Chapter 5:
Tabulated Counts

Analysing frequencies

  • This chapter focuses on data that consist of frequencies or counts of occurrences of some events

  • Wish to compare observed with what we would have expected

  • We will cover the \(\chi ^ 2\) distribution, “Goodness-of-fit” tests, and test of independence

Chi squared distribution

  • Continuous 0 to infinity; starts at 0 because it is a square (a square number can’t be negative)

  • The mean of this distribution is its degrees of freedom (k)

  • It is right skewed, mean greater than median and mode; variance is \(2k\)

  • Shape of the \(\chi ^ 2\) distribution is determined by the degrees of freedom (k), at very high k (90 or greater) \(\chi ^ 2\) distribution resembles the normal distribution

  • Main purpose is hypothesis testing, not describing real-world distributions

Tables and frequencies

  • We often have hypotheses regarding the frequencies of levels of a factor or group of factors.

    • For a single two-level factor (e.g., male vs female, survived vs died), we might wish to know how likely the data are to have come from a population with equal proportions (or some other specified proportion).

    • For two factors, we might wish to know whether they are independent.

  • In either case, we can specify a null hypothesis and test it using data.

  • To do so, compare observed counts with expected counts, where the expected counts are derived from our null model about the population.

  • We are employing the Chi-squared statistic with data which consists of integers. That is, the data are discrete rather than continuous.

Examples of data with one factor

Example 1

  • A dataset contains 40 males and 50 females.
  • How plausible is the null model of these counts coming from a population with 50% males and 50% females?
  • The expected counts in this case would be 45 males and 45 females.

Examples of data with one factor

Example 2

  • Does the distribution of rejects of metal castings by causes in a particular week vary from the long-term average counts?
  • Treat the long-term average counts as the expected counts.
  • Compare observed counts with expected counts.
Causes of rejection Rejects during the week Long-term average
sand 90 82
misrun 8 4
shift 16 10
drop- 8 6
corebreak 23 21
broken 21 20
other 5 8

Chi-squared test statistic

\[ \chi ^{2} =\sum _{1}^{c}\frac{\left({\rm Observed-Expected}\right)^{{\rm 2}} }{{\rm Expected}} =\sum _{1}^{c}\frac{\left( O-E\right)^{2}}{E} \]

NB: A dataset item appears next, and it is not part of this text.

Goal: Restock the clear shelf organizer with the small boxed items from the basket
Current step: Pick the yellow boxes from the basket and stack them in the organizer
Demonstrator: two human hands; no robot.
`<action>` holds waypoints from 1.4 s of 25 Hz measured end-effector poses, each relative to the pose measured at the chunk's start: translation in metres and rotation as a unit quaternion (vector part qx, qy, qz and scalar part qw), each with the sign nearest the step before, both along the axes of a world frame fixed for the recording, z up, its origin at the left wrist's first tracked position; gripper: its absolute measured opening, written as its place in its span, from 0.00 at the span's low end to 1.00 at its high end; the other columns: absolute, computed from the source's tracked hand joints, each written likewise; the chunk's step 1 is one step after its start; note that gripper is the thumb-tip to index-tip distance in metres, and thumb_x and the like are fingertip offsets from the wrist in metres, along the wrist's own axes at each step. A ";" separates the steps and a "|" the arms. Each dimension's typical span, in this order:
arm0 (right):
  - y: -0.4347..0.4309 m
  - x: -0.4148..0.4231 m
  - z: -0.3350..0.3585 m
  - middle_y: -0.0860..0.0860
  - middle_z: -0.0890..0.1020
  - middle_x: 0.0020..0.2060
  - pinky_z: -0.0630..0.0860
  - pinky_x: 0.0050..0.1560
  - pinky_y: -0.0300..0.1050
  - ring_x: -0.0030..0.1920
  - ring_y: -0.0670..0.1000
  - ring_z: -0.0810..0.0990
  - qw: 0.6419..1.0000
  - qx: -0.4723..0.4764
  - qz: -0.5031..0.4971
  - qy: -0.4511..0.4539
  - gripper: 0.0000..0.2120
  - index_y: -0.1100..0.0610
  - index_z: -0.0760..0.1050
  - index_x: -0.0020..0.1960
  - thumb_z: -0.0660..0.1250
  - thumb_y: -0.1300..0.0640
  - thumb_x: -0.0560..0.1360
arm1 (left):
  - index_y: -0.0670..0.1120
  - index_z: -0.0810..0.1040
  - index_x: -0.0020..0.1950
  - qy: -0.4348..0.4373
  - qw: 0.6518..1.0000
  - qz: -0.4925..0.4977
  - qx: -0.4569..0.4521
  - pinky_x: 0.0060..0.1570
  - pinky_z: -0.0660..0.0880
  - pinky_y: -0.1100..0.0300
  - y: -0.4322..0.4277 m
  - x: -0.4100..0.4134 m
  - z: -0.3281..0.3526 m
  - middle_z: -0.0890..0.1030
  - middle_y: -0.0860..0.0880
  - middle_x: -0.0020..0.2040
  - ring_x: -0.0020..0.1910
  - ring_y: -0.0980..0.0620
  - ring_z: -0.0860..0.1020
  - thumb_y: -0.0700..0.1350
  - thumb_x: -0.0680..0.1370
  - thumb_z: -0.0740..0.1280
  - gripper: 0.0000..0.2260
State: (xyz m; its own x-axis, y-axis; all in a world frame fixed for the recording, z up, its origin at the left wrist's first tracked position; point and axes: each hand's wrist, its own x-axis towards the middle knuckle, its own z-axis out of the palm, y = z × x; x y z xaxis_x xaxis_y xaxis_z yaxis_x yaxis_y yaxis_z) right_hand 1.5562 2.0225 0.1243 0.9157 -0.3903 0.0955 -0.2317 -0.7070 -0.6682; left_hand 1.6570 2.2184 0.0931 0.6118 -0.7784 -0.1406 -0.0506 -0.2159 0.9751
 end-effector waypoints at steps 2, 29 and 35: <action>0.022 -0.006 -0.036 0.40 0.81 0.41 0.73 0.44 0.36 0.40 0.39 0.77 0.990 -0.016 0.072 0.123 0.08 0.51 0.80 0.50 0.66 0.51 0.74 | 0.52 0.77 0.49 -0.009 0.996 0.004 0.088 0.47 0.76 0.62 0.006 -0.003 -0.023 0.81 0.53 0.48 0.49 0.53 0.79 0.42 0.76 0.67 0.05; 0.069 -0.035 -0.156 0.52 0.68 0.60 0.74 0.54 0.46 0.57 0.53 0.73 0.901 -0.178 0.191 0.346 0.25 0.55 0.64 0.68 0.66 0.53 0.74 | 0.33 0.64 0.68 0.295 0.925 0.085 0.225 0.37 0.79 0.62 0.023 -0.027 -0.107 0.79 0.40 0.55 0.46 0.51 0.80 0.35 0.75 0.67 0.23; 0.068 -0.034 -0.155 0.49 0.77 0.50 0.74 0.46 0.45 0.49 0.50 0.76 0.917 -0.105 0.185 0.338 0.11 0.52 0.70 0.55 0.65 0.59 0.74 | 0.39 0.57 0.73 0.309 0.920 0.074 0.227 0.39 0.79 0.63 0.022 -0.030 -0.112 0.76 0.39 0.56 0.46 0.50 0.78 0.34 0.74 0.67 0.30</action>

If the number of categories is \(c\), then the degrees of freedom is \(c-1\).

Chi-squared test statistic

If the null hypothesis were true, then the value of \(\chi ^{2}\) calculated from our data is a random value from a Chi-squared distribuion: \[ \chi_{0} ^{2} = \chi_{c-1} ^{2} \] Once we calculate the test statistic, we can compare our observed value with its distribution under \(H_{0}\) to calculate a p-value.

Assumptions

  • The classification of observations into groups must be independent

  • No more than 20% of categories should have expected counts less than 5

Goodness of fit test

  • Compare observed frequencies with expected frequencies under some specified null hypothesis.

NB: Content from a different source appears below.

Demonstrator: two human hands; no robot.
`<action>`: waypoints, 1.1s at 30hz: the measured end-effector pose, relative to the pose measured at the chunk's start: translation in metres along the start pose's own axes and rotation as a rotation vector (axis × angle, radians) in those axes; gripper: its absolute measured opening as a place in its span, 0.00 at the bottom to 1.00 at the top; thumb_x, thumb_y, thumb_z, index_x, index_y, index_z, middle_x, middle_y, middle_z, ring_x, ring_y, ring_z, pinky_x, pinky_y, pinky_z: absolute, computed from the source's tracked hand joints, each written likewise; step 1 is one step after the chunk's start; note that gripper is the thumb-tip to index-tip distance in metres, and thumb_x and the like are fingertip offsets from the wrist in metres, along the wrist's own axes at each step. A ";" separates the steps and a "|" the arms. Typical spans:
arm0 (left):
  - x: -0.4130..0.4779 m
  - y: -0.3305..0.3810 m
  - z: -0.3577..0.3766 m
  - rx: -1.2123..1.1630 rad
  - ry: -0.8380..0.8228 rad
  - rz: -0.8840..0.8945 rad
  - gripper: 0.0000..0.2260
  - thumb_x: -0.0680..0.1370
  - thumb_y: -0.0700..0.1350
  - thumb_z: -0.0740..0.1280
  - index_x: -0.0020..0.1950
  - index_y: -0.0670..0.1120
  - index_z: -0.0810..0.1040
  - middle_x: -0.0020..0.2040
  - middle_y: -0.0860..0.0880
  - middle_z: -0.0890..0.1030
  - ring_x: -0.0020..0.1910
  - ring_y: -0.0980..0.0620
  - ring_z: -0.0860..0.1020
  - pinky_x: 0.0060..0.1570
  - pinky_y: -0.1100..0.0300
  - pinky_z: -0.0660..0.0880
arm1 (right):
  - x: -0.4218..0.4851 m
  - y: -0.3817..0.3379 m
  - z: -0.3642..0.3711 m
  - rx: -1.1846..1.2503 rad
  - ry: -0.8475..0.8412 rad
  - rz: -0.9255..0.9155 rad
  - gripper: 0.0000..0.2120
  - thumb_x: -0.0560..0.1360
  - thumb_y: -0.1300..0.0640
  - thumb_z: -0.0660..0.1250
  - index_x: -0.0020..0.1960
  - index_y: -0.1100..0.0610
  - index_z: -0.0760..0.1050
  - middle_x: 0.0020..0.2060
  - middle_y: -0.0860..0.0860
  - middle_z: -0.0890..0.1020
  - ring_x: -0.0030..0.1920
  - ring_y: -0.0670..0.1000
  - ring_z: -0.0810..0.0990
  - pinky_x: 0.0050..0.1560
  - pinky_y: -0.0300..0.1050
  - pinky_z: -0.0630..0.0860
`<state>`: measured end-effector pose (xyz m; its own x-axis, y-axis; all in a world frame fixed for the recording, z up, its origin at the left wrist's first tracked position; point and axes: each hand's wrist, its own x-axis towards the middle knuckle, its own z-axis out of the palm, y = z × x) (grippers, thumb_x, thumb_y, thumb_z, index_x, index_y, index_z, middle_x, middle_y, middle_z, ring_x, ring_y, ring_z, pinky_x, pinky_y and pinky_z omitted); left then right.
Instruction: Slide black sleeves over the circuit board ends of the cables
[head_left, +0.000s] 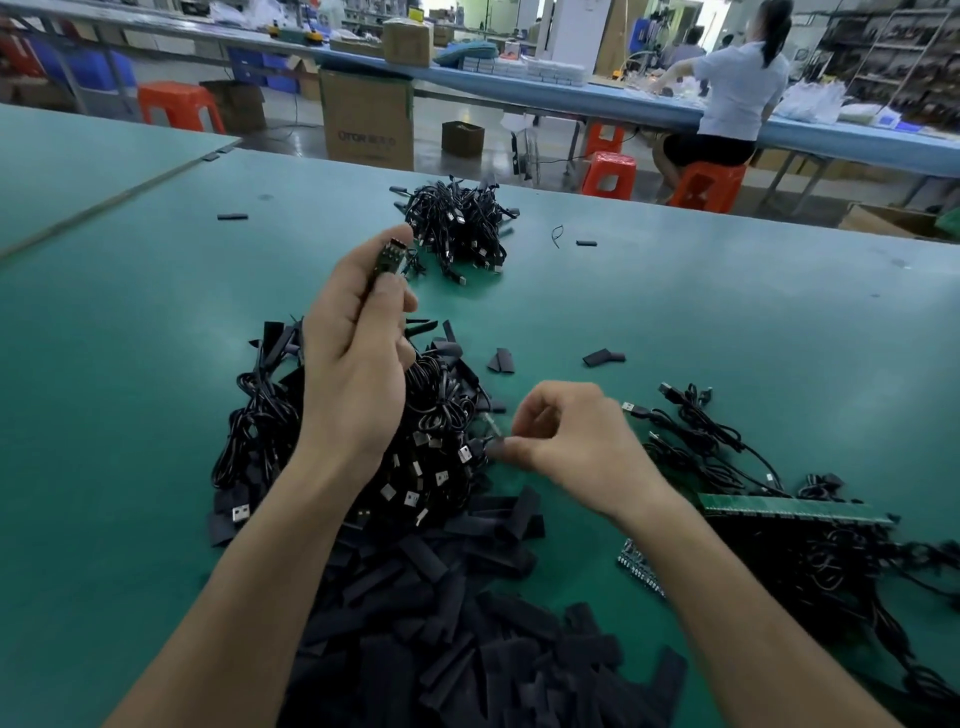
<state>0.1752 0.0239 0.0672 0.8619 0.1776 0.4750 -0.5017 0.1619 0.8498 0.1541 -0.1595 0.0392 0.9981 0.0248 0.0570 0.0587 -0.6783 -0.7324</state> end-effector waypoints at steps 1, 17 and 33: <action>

  • Make a hypothesis about the population, what would we expect the frequency to be under that hypothesis?

  • For example:

    • Wish to compare the frequency of occurence of different phenotypes in an organism with the frequencies we would expect under Mendel’s laws of inheritance.
    • Wish to compare the distribution of a observation with expected count we would obtain from a Poisson distribution.

Hypotheses of this sort can be tested using the Chi-squared test statistic (\(\chi ^ 2\) = Ki Sq.)

Example

A survey of voters included 550 males and 450 females. Will you call this survey as a biased one?

Here the null hypothesis is that the ratio of males to females is 1:1.

Equivalent: the proportion of males is equal to the proportion of female in the population

Gender \(O\) \(E\) \((O-E)^2/E\)
male 550 500 \((550-500)^2/ 500=5\)
female 450 500 \((450-500)^2/ 500=5\)
sum 1000 1000 10

\[ \chi ^{2} = \sum _{1}^{c}\frac{\left( O-E\right)^{2}}{E} = \frac{(550-500)^2}{500} + \frac{(450-500)^2}{500} = 10 \]

Example

  • df= (2-1)=1
  • At 5% level (\(\alpha =0.05\)), the critical value is only 3.84. So the sample is a biased one.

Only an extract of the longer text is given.